1. Die westliche Kultur ist global präsent und alle ihre wesentlichen Elemente haben sich in der Geschichte weltweit durchgesetzt. (1. Satz des VI. Kapitels)

2. Sie kann nur mit vielen Problemen in anderen Kulturen übernommen werden; es regt sich Widerstand; es zeigt sich Orientierungslosigkeit; es entstehen Diktaturen. (3. Absatz des VI. Kapitels)

3. Durch weltweit wechselseitige Beeinflussung der verschiedenen Kulturen entstehen auf diese Weise überall widersprüchliche Entwicklungen: gewaltsamer Widerstand gegen fremde Einflüsse auf die eigene Kultur auf der einen und die für die weitere Entwicklung bestehende Notwendigkeit von gemeinsamen Strukturen für friedlichen Wettbewerb der Kulturen auf der anderen Seite. (6. Absatz des VII. Kapitels)

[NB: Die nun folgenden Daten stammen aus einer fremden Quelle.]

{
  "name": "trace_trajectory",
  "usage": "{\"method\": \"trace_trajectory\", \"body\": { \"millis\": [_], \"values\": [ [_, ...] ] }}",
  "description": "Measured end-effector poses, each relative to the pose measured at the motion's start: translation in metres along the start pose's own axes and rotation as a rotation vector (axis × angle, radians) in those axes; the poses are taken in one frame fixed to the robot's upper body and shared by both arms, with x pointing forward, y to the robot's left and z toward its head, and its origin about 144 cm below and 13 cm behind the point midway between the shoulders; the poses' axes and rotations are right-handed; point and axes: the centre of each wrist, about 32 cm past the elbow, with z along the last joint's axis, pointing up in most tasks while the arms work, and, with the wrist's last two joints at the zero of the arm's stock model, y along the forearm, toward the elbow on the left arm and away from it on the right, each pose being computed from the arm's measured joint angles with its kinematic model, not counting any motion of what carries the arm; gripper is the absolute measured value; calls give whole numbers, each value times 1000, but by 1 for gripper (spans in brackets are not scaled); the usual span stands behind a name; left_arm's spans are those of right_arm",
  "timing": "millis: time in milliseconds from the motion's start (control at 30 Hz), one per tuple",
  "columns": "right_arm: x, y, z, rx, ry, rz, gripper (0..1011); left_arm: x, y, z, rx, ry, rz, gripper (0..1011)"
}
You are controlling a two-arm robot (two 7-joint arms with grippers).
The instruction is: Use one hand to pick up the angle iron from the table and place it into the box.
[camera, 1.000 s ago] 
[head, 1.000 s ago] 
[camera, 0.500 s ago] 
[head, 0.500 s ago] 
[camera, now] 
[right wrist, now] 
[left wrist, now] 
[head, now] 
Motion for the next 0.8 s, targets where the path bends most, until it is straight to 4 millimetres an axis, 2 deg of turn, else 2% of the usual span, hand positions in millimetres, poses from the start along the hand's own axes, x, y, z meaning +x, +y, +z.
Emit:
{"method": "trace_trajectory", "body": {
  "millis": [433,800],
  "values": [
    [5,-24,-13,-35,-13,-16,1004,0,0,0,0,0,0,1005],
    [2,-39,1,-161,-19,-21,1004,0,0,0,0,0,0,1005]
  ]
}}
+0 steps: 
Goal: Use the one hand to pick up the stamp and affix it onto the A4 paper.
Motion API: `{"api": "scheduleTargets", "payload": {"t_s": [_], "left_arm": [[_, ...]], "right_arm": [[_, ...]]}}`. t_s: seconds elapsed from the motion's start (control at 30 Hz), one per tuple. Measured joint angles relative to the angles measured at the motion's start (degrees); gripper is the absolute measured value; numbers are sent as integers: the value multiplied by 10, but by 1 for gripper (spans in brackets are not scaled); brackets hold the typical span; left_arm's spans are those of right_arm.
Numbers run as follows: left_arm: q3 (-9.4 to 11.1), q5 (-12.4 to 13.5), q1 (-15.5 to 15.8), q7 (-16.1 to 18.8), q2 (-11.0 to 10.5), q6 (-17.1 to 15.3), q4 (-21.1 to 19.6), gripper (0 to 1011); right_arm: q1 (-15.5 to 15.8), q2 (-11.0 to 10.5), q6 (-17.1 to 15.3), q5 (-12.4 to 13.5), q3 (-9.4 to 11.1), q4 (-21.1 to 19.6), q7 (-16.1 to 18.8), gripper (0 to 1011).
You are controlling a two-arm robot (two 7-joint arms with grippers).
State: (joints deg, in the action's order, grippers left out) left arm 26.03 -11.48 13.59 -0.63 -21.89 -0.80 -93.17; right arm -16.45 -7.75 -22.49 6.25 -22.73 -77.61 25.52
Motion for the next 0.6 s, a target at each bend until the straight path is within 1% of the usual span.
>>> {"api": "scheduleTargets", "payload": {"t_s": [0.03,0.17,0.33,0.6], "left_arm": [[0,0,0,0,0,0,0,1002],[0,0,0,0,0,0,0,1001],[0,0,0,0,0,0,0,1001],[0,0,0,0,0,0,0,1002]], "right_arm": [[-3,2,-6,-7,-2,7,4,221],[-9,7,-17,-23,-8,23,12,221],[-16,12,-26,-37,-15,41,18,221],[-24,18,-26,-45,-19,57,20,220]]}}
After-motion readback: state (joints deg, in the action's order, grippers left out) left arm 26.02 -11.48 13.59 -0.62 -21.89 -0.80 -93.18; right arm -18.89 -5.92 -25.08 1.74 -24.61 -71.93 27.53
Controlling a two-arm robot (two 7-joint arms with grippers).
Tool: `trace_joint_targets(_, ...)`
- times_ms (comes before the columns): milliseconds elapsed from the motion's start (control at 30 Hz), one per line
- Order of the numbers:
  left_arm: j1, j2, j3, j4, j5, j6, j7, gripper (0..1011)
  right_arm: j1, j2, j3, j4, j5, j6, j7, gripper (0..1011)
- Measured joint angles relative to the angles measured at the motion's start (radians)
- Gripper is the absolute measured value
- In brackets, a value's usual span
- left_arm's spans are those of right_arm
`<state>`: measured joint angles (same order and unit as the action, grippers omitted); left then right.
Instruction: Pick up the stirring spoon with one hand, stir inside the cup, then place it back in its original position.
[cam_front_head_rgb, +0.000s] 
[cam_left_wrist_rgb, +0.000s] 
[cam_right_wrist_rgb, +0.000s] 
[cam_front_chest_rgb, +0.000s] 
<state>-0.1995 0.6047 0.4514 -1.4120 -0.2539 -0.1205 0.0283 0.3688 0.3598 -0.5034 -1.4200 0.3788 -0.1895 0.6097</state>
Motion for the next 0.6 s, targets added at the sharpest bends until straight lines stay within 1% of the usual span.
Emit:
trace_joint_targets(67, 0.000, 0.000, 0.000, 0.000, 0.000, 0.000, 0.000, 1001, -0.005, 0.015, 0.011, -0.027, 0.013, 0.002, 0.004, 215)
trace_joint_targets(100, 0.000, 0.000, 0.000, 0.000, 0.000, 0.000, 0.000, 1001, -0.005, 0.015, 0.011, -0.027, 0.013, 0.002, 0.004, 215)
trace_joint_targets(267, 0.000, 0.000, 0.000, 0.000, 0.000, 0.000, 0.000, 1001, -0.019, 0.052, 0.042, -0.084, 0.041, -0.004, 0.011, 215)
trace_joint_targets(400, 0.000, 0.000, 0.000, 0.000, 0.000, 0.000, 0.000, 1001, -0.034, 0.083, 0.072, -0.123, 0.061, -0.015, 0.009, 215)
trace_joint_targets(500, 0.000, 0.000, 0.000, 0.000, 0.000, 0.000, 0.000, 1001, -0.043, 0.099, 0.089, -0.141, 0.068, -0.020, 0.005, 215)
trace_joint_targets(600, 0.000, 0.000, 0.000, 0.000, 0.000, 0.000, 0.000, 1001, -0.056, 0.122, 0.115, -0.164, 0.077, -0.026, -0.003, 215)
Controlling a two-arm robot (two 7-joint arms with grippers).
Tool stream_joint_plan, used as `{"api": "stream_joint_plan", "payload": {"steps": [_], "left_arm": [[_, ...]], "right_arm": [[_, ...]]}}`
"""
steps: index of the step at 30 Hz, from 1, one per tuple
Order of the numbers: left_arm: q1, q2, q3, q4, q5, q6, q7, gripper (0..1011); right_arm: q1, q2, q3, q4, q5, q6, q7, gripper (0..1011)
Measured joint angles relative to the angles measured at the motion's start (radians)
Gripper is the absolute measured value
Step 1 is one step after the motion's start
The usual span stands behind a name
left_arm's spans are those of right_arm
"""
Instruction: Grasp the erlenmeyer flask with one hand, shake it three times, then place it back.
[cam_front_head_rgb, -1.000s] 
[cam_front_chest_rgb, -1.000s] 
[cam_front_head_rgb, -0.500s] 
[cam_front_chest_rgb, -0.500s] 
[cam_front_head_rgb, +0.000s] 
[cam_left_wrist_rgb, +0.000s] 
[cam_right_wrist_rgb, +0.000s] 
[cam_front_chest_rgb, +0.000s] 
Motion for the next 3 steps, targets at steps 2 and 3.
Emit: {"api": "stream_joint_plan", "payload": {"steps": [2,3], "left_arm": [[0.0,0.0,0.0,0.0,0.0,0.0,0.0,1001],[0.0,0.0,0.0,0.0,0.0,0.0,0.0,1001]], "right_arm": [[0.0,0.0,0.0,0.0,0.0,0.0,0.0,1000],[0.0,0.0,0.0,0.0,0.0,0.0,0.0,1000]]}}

4. Über all dem stehen die weltweiten Probleme der Bevölkerungsentwicklung, der Rohstoffsituation, der Umweltbelastung und des Klimas. „Huge problems loom ahead.“ (7. Absatz des VII. Kapitels)

Literatur[Bearbeiten | Quelltext bearbeiten]

  • Von Laue, Theodore Herman, in: Werner Röder; Herbert A. Strauss (Hrsg.): International Biographical Dictionary of Central European Emigrés 1933–1945. Band 2,2. München : Saur, 1983, S. 1196f.
  • Theodor Hermann von Laue, Kurzbiografie, in: Andreas W. Daum, Hartmut Lehmann, James J. Sheehan (Hrsg.): The Second Generation: Émigrés from Nazi Germany as Historians. With a Biobibliographic Guide. New York: Berghahn Books, 2016, S. 403f.

Einzelnachweise[Bearbeiten | Quelltext bearbeiten]

  1. "um nicht in einem von Gangstern regierten Land aufzuwachsen", wie von Laue sich erinnerte
  2. a b Paul Ropp, Douglas Little: In Memoriam: Theodore H. Von Laue. American Historical Association, 1. Dezember 2000, abgerufen am 2. März 2020 (englisch).
  3. Leopold Ranke: the formative years. (Erstausgabe: Princeton University Press, 1950).
  4. Sergei Witte and the industrialization of Russia. Columbia University Press, ISBN 978-0-689-70196-2 (Erstausgabe: 1963).
  5. Why Lenin? Why Stalin? J. B. Lippincott, 1971, OCLC 285694 (Erstausgabe: 1964).
  6. Why Lenin? Why Stalin? Why Gorbachev? HarperCollins, 1993, ISBN 978-0-06-501111-1.
  7. Theodore Hermann Von Laue: The World Revolution of Westernization: the Twentieth Century in Global Perspective. Oxford University Press, New York 1987, ISBN 978-0-19-504907-7.
  8. https://www.kirkusreviews.com/book-reviews/a/theodore-h-von-laue-2/the-global-city/
  9. A World History for the Future? Abgerufen am 6. März 2020 (englisch).